◆ PROBLEM DESCRIPTION: In the data, extract each line that holds the string "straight".

◆ Stored records:
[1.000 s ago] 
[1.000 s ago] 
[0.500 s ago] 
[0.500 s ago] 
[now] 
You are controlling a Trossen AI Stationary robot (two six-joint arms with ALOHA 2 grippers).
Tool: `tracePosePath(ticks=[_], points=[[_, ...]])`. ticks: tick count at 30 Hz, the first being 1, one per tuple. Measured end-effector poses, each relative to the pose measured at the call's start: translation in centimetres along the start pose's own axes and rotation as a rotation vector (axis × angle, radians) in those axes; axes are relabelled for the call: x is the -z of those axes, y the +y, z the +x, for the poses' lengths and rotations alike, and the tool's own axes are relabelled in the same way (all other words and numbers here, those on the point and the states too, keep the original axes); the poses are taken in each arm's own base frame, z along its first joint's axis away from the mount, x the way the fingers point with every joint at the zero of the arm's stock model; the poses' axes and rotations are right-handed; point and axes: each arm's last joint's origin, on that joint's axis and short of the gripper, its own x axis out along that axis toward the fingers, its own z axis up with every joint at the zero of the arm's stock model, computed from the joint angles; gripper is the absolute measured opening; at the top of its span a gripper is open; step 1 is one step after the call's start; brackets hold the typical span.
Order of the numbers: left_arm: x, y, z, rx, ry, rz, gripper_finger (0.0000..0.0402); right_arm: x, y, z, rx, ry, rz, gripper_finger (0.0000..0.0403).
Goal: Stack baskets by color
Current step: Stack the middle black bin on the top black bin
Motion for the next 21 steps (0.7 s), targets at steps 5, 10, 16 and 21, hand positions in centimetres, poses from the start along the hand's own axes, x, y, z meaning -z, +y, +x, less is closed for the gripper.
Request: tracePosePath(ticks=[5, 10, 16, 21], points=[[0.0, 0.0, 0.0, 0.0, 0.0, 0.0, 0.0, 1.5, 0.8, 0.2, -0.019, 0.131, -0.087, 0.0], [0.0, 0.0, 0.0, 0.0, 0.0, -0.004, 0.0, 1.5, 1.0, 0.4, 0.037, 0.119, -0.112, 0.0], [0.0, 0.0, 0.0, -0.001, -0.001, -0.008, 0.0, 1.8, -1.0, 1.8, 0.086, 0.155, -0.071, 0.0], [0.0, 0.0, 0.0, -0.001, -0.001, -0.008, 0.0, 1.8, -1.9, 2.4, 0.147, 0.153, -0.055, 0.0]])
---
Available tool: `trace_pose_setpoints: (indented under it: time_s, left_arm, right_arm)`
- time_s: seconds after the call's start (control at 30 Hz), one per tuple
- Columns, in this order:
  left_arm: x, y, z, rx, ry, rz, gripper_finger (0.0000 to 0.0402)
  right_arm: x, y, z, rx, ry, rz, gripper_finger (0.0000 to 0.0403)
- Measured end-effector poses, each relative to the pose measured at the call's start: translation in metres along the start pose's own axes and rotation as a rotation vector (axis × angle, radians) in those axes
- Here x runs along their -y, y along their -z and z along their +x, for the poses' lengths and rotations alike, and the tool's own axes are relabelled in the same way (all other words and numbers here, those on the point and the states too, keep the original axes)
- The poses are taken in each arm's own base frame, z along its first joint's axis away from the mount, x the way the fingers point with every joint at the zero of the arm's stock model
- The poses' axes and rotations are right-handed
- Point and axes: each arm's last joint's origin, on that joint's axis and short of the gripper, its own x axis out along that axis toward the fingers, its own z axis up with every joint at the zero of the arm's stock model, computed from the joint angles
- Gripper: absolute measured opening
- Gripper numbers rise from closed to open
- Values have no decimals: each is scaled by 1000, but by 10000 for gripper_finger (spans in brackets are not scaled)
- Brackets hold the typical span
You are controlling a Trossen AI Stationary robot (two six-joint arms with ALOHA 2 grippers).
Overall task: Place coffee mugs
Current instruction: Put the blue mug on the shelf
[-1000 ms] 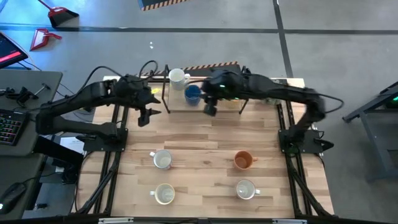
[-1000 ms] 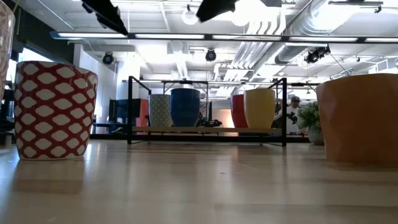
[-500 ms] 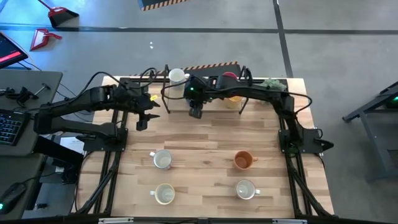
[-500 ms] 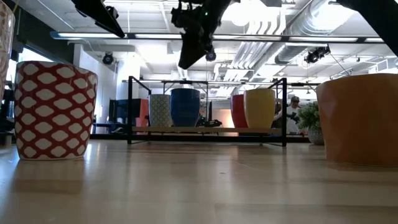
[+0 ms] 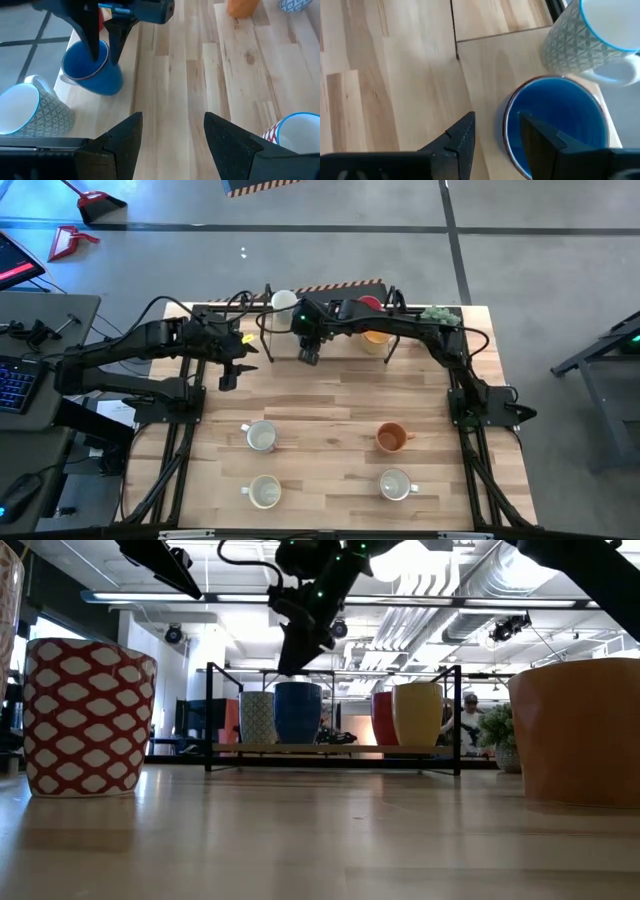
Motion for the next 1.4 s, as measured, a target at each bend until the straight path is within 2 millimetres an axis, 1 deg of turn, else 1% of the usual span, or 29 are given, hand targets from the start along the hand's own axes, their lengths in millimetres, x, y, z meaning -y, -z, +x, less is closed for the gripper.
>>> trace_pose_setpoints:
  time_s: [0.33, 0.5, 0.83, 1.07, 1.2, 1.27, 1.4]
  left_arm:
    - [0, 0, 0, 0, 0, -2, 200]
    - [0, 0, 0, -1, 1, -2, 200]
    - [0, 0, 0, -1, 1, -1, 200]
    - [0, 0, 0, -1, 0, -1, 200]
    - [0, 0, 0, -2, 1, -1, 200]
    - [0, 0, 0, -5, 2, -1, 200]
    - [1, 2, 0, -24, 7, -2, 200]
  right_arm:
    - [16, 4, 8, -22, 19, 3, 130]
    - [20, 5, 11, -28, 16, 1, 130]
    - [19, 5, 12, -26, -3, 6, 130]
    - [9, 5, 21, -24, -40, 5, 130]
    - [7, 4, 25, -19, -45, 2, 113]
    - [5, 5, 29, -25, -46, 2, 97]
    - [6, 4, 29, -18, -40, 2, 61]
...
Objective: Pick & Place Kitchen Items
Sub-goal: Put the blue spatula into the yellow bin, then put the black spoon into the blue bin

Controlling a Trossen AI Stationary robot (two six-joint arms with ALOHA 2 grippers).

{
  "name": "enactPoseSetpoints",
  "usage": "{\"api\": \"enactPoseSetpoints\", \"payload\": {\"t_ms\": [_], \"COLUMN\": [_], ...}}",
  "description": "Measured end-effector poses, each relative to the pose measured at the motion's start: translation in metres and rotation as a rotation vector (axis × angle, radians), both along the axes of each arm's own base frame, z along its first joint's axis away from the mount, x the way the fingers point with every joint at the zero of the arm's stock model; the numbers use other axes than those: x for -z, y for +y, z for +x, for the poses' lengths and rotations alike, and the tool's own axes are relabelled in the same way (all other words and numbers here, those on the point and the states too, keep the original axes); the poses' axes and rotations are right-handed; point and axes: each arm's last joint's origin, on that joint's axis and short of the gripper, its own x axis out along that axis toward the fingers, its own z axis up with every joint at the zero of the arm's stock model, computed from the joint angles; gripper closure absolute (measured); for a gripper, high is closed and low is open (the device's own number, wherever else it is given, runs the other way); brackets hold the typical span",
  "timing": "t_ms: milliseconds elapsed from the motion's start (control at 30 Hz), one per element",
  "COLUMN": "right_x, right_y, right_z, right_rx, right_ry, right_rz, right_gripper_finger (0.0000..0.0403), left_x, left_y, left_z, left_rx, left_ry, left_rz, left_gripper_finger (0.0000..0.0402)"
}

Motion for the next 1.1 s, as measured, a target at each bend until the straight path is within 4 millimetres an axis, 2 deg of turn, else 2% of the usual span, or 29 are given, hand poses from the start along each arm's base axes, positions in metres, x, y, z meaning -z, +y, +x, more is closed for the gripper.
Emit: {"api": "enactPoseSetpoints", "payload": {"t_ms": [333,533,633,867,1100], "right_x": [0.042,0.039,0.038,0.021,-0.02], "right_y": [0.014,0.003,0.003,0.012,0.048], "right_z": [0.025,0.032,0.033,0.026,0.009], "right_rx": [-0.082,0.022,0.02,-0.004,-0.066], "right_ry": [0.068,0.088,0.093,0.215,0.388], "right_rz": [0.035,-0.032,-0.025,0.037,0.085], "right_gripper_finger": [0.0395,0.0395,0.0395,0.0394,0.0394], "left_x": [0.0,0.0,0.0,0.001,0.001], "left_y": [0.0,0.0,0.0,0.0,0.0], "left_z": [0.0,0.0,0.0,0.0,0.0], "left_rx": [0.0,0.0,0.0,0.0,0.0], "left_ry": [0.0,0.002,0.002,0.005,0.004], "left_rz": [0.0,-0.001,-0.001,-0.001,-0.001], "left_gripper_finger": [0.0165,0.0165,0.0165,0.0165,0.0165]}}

◆ OUTPUT FOR THIS EXERCISE:
Motion for the next 1.4 s, as measured, a target at each bend until the straight path is within 2 millimetres an axis, 1 deg of turn, else 1% of the usual span, or 29 are given, hand targets from the start along the hand's own axes, their lengths in millimetres, x, y, z meaning -y, -z, +x, less is closed for the gripper.
Motion for the next 1.1 s, as measured, a target at each bend until the straight path is within 4 millimetres an axis, 2 deg of turn, else 2% of the usual span, or 29 are given, hand poses from the start along each arm's base axes, positions in metres, x, y, z meaning -z, +y, +x, more is closed for the gripper.

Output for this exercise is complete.